Detonante in modo ben più definitivo nella società del tempo fu la fine della guerra, per due aspetti: da una parte per quei venti e passa milioni di sopravvissuti, reduci e mutilati, che divennero di fatto una nuova categoria, del tutto inedita dal punto di vista delle patologie e delle sofferenze; dall’altra per il coinvolgimento dell’intera compagine sociale (famiglie, istituzioni, legami, affetti, amicizie) nel trauma del conflitto.
Ora, se al tempo gli strumenti per affrontare l’enormità di quel trauma collettivo e per curare i disturbi correlati risentirono di conoscenze nulle o scarse (nessuno aveva mai attraversato un dissesto globale come quello) oggi, dico, perché non ci stiamo difendendo?
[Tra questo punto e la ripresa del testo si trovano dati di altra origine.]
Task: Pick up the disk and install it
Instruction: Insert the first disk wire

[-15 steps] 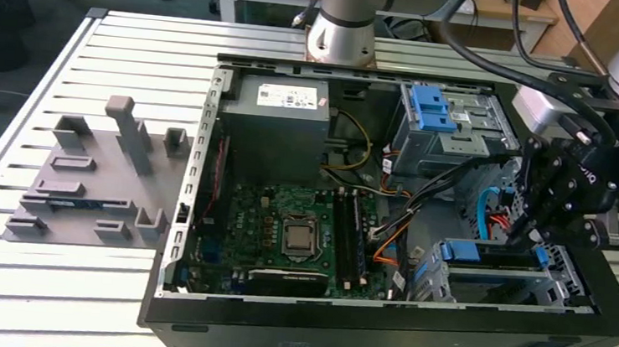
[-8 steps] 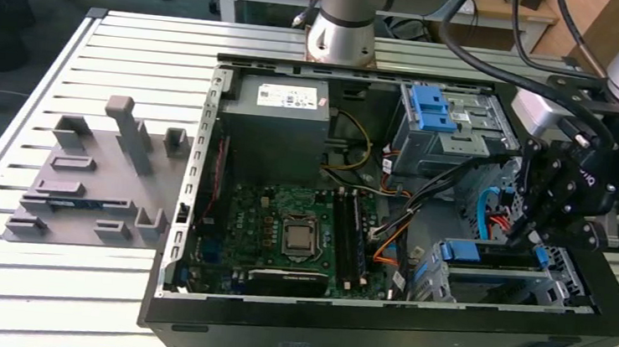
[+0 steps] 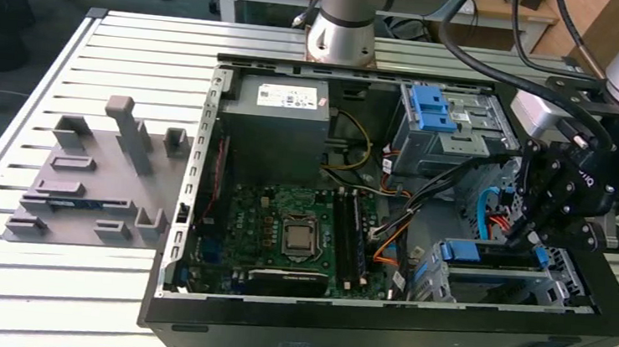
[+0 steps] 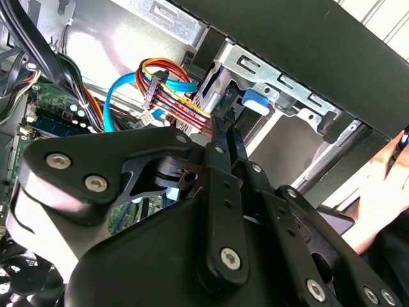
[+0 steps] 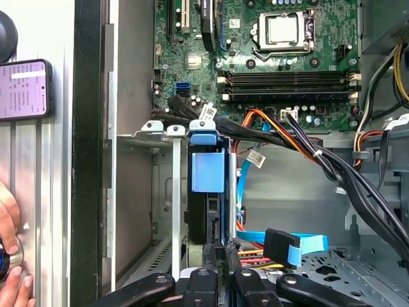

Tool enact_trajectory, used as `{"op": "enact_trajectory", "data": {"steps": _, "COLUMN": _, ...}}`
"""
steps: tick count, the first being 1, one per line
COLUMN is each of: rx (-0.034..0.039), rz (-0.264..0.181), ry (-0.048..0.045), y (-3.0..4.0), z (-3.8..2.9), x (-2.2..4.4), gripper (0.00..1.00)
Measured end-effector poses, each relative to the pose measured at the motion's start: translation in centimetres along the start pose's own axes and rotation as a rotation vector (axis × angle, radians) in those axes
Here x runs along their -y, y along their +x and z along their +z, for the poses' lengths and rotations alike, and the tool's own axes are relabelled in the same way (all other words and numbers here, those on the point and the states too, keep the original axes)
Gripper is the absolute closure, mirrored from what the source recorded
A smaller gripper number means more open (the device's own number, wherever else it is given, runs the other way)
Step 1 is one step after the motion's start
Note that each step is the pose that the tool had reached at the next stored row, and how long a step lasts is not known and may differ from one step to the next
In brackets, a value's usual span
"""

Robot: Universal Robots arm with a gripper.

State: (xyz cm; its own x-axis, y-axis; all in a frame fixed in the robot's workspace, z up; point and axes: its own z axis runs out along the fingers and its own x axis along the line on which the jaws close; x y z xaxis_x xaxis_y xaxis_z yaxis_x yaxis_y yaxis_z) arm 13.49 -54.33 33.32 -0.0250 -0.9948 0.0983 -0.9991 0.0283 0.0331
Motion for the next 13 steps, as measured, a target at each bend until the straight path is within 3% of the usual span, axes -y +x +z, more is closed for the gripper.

Perché non teniamo conto dei danni che questo evento enorme ha causato nelle nostre teste? Perché non consideriamo la carica di rabbia che ha chi non ha potuto venire a patti e affrontare il proprio malessere? Perché riteniamo importanti televisioni rubinetti e zanzariere, ma non la concreta possibilità di accedere alle cure psicologiche – anche a fronte di un aumento di richieste esponenziale, e che i primi rilevamenti pongono, nella fascia tra i 18 e i 35 anni di età, al + 100%?
Adulta è la società che considera la paura, non che la ignora, la sbeffeggia o – peggio ancora – la rimuove.